The same cannot be said for the competitors in the Puppy Bowl, Animal Planet’s canine football game that takes place in October but did not air until the afternoon of Super Bowl on Feb 11.

The event’s referee, Mr Dan Schachner, stays ready for all eventualities by keeping five identical uniforms in his dressing room so he can change when accidents occur. The 49-year-old admits growing lax about handing out penalties for “premature watering of the lawn” since he began calling the game in 2011. “I don’t automatically reach for the flag,” he said. “We have a game to play.”

This year’s Puppy Bowl, which was televised at 2pm Eastern time on Feb 11 (3am, Feb 12, Singapore time), was the 20th edition of the event, a milestone for a programme that began as a tongue-in-cheek feed of puppy playtime before evolving into a counter-programming juggernaut.

The three-hour skirmish over a football-shaped chew toy has been on the air in the United States for longer than long-running series Grey’s Anatomy. Animal Planet said last year’s Puppy Bowl “reached” more than 13 million viewers.

In this year’s edition, Team Ruff upset reigning champions Team Fluff 72-69 to take home the Lombarky Trophy. Moosh, an australian shepherd mix who forced a key turnover, was awarded Most Valuable Player.

The event’s sustained success has come with unique production challenges. The players cannot throw because they lack opposable thumbs. They fall asleep at the 20-yard line, and sometimes they try to bathe in the water bowl. They are especially bad at determining when to go for a two-point conversion.

It takes more than 100 crew members and 200 poop bags to coax the puppies into some semblance of a football game. “The Macy’s Thanksgiving Day Parade requires just as much coordination,” said Mr Howard Lee, the president of Discovery Networks, which owns Animal Planet.

In an interview, he described the programme as a call for pet adoption sneakily disguised as a football game. According to Animal Planet, all of the 1,298 dogs that have played in past Puppy Bowls have been adopted. The event results in a surge of interest in shelters whose puppies take the field, although those that play in the game have usually been adopted by the time it airs.

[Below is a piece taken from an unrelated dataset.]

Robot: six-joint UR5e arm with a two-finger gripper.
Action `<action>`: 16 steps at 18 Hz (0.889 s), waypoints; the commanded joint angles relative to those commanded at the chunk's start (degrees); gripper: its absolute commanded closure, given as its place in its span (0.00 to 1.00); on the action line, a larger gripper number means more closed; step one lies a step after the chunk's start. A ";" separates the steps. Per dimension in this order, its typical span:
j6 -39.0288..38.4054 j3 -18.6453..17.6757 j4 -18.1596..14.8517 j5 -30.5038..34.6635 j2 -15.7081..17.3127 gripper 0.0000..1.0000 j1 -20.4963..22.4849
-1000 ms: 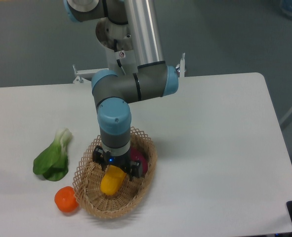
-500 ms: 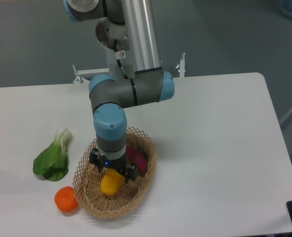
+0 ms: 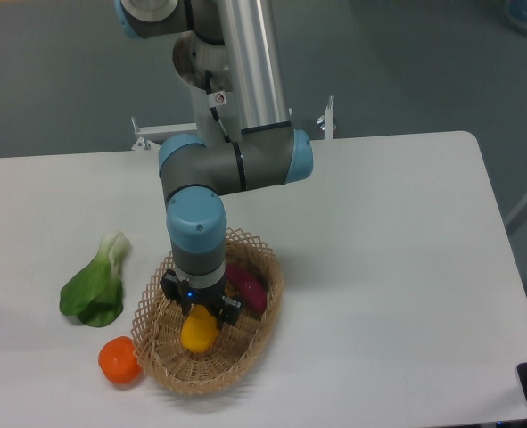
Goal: Pick up the mango from the basket
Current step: 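Lower the gripper around the yellow mango and close on it, then lift the mango out of the basket and carry it beside the basket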
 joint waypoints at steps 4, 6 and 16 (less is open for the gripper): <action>0.09 0.26 0.00 0.00 0.17 0.67 0.00; 0.09 0.70 -0.09 0.09 0.52 0.66 0.09; 13.42 5.27 -4.74 3.96 8.08 0.66 11.49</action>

The 131 members of this year’s line-up were selected through an online casting call last summer, and came from more than 70 shelters and rescue centres across the US. All were between three and six months old.

In October, the draft picks were transported to a hockey arena in Glens Falls, New York, that had been outfitted with a 8.5m-long AstroTurf field. The game was filmed over the course of a week to allow the puppies to take ample hydration and nap breaks. The producers subsequently edited down any slow periods in game play.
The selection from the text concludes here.